Il cibo, oggigiorno, pare essere dappertutto: se ne produce in quantità sufficiente a sfamare 12 miliardi di persone. Ma c’è un dato tutt’altro che rassicurante, quello sulle persone che soffrono la fame: secondo la Fao, nel 2021, chi ne ha patito sono stati tra 702 e 828 milioni di individui. In mezzo a questi due opposti, c’è il dato sullo spreco alimentare: quasi un terzo del cibo viene gettato via senza essere consumato.
In occasione della Giornata mondiale dell’alimentazione, che si celebra il 16 ottobre, Slow Food – forte anche dell’entusiasmo e del coraggio infuso dai 3 mila delegati da 130 Paesi che a fine settembre si sono dati appuntamento a Torino in occasione di Terra Madre – denuncia le assurdità che caratterizzano il modo di produrre e consumare cibo.
«La giornata mondiale dell’alimentazione non può che fare perno sul tema dell’equità: viviamo in un’epoca in cui ancora si muore di fame. E una constatazione tanto insopportabile diventa ancora più odiosa quando si chiarisce che non si muore di fame per scarsità alimentare ma per povertà. È la povertà a determinare la negazione del diritto alla sopravvivenza – sottolinea Barbara Nappini, presidente di Slow Food Italia –. Il sistema alimentare dominante, oggi, è lo specchio di un mondo che ragiona all’incontrario, che agisce sulla base dei profitti invece che dei diritti, che promuove lo sfruttamento invece che il benessere.
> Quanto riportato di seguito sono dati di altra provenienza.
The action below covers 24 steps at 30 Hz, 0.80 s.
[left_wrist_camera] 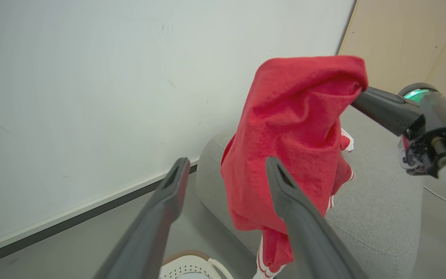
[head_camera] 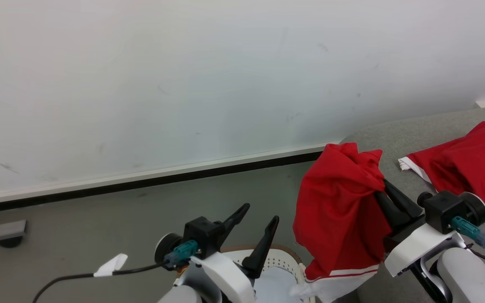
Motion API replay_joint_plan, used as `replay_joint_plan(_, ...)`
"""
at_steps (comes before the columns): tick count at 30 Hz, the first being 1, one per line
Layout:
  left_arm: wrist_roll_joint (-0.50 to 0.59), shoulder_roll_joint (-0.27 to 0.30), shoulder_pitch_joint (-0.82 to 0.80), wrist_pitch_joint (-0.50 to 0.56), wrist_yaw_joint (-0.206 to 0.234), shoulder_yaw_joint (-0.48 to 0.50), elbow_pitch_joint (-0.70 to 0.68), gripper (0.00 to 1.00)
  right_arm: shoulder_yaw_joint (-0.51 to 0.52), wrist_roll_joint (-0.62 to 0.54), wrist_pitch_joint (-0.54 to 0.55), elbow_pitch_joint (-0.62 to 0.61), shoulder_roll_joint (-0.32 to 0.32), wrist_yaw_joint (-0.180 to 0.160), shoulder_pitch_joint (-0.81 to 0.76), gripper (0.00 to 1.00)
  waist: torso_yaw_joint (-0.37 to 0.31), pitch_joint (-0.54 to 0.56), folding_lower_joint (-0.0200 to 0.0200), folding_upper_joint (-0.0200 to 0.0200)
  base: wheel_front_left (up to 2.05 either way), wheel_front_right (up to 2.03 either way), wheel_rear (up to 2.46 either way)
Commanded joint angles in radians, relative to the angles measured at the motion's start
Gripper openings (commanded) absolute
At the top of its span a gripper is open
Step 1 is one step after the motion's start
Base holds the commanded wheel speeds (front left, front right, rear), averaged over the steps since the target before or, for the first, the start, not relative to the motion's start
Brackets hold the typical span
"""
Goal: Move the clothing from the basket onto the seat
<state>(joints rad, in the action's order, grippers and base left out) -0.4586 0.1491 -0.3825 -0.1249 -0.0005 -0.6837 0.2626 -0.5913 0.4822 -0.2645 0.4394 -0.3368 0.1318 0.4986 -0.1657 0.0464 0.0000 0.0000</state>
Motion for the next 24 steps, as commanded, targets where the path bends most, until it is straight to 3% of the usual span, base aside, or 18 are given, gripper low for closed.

Quello che ha a che fare con la produzione di cibo è un settore che raccoglie ingenti investimenti, ma che non produce ricadute economiche sugli anelli più deboli della catena, su coltivatori e allevatori di piccola scala, e che lascia morire di fame decine di milioni di persone».
I metodi di produzione di cibo oggi maggiormente diffusi impoveriscono le risorse invece di tutelarle: agire in questo modo significa correre a velocità folle verso l’autodistruzione, perché, di questo passo, non sarà più possibile coltivare in suoli sempre più poveri, pescare in acque sempre più calde e inquinate, portare al pascolo gli animali in aree montane abbandonate e aride.
L’industria del cibo non ha più legami con i luoghi né con le stagioni. Da dove arriva ciò che portiamo in tavola? Da luoghi invisibili, o da non luoghi come gli allevamenti intensivi nascosti dentro a capannoni lontani dagli occhi dei consumatori. L’agroindustria sforna frutta e verdura in enormi campi monocolturali, ottenuta da semi che sono gestiti e venduti da una manciata di multinazionali che, per inciso, sono le stesse che mettono in commercio i fertilizzanti e i pesticidi. Oppure da qualche altro angolo del mondo, come la guerra in Ucraina ha reso evidente anche ai più distratti.
E proprio le conseguenze delle tensioni internazionali hanno innescato una spirale di inflazione che sta avendo – e avrà sempre di più – gravi conseguenze sulla sicurezza alimentare dei meno abbienti: la ridotta disponibilità economica delle famiglie le spingerà a privilegiare alimenti a basso costo, che spesso sono quelli meno salubri e meno nutrienti ma che nascondono le ingiustizie più gravi, come lo sfruttamento della manodopera o il ricorso alla chimica.
La sovranità alimentare è un’utopia? No, non lo è. E Slow Food lo dimostra: ci sono milioni di attivisti e simpatizzanti in tutto il mondo che lottano per mantenere i semi nelle mani di chi produce il cibo, che combattono il land e il water grabbing, che allevano in maniera consapevole e rispettosa degli animali. Non è un’utopia, ma i giganti che spingono per cancellare tutto questo sono sempre più grandi.
«Promuovere un sistema alimentare sano richiede un investimento: più che quello economico – una vera transizione ecologica, in questo senso, sarebbe in grado di assicurare velocemente un ritorno in termini di lavoro, salute e sicurezza –, occorre un investimento in volontà. Volontà di chi ha il compito di governare l’Italia o di rappresentarla in Europa: senza lasciarsi tentare dai luccichii dell’agroindustria, dell’editing genetico e degli Ogm, dalla chimica di sintesi o dall’illusione che la crisi ambientale si risolva solo attraverso la tecnologia. Servono volontà e competenza, capacità di ascoltare e farsi ispirare da chi il cibo lo produce per nutrire, non per arricchirsi a discapito di qualcun altro» conclude Barbara Nappini.